#### TASK DETAILS
Your task is to copy every line of the entries that holds the word "target".

#### DATASET RECORDS

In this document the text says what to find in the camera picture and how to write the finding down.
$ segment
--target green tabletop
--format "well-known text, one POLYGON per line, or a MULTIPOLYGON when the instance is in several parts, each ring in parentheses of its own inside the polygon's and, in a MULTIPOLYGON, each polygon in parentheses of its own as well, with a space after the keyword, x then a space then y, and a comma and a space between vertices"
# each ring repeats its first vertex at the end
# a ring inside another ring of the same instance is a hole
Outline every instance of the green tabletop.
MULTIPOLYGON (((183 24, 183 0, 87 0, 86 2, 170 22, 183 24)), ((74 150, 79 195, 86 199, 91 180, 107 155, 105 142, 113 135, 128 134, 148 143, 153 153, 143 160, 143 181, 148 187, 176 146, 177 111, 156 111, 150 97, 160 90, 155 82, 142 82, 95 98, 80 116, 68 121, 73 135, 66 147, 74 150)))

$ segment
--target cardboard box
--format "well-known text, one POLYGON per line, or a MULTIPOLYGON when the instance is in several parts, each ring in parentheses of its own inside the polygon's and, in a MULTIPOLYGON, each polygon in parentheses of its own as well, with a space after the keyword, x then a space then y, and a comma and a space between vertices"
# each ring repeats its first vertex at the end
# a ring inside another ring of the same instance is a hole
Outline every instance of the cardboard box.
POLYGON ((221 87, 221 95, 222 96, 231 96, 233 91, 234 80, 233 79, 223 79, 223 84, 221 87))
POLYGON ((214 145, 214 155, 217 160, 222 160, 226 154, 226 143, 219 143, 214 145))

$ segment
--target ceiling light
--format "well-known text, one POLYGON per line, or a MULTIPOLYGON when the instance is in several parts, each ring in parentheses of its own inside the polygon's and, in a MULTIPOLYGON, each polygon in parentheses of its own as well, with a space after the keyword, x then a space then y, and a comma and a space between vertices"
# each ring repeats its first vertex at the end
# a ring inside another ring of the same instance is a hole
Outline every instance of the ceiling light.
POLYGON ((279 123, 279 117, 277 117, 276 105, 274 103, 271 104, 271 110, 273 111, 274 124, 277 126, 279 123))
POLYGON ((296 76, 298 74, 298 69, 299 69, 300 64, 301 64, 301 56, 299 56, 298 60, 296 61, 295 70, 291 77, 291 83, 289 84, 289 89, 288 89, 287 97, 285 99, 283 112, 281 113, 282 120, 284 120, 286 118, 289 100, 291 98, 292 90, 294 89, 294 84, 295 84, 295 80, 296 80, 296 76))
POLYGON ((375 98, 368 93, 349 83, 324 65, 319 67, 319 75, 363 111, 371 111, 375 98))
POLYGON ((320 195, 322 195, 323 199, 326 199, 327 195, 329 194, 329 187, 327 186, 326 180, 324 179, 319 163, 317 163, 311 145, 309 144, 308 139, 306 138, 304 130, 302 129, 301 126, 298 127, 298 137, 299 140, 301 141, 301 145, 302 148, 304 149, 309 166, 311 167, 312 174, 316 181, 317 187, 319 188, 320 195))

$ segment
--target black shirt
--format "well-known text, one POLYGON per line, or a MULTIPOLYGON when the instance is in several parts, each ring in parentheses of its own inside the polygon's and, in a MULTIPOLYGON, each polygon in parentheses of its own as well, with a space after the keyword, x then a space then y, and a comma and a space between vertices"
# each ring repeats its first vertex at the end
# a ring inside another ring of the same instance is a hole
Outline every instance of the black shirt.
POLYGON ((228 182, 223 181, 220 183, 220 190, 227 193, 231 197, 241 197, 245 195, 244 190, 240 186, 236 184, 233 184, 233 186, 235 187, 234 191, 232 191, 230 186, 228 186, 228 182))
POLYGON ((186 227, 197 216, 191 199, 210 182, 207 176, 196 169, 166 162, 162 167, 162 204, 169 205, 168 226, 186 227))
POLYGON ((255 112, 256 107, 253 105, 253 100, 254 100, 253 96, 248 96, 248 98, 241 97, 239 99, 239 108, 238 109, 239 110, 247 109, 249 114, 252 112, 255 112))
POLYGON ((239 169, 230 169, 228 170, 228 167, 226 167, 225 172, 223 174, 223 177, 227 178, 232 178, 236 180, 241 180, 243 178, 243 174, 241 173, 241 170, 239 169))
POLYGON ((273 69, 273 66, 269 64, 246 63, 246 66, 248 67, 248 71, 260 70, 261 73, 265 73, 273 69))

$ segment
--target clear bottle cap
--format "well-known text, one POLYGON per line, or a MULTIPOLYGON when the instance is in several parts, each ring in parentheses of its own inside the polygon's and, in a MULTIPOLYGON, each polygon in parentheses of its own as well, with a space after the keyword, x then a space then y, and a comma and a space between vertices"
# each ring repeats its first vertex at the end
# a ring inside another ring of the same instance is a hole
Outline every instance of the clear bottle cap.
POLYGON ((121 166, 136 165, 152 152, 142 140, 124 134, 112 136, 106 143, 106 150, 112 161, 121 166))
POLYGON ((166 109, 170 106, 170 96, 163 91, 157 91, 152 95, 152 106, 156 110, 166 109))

#### FINISHED TASK
--target green tabletop
--target cardboard box
--target ceiling light
--target black shirt
--target clear bottle cap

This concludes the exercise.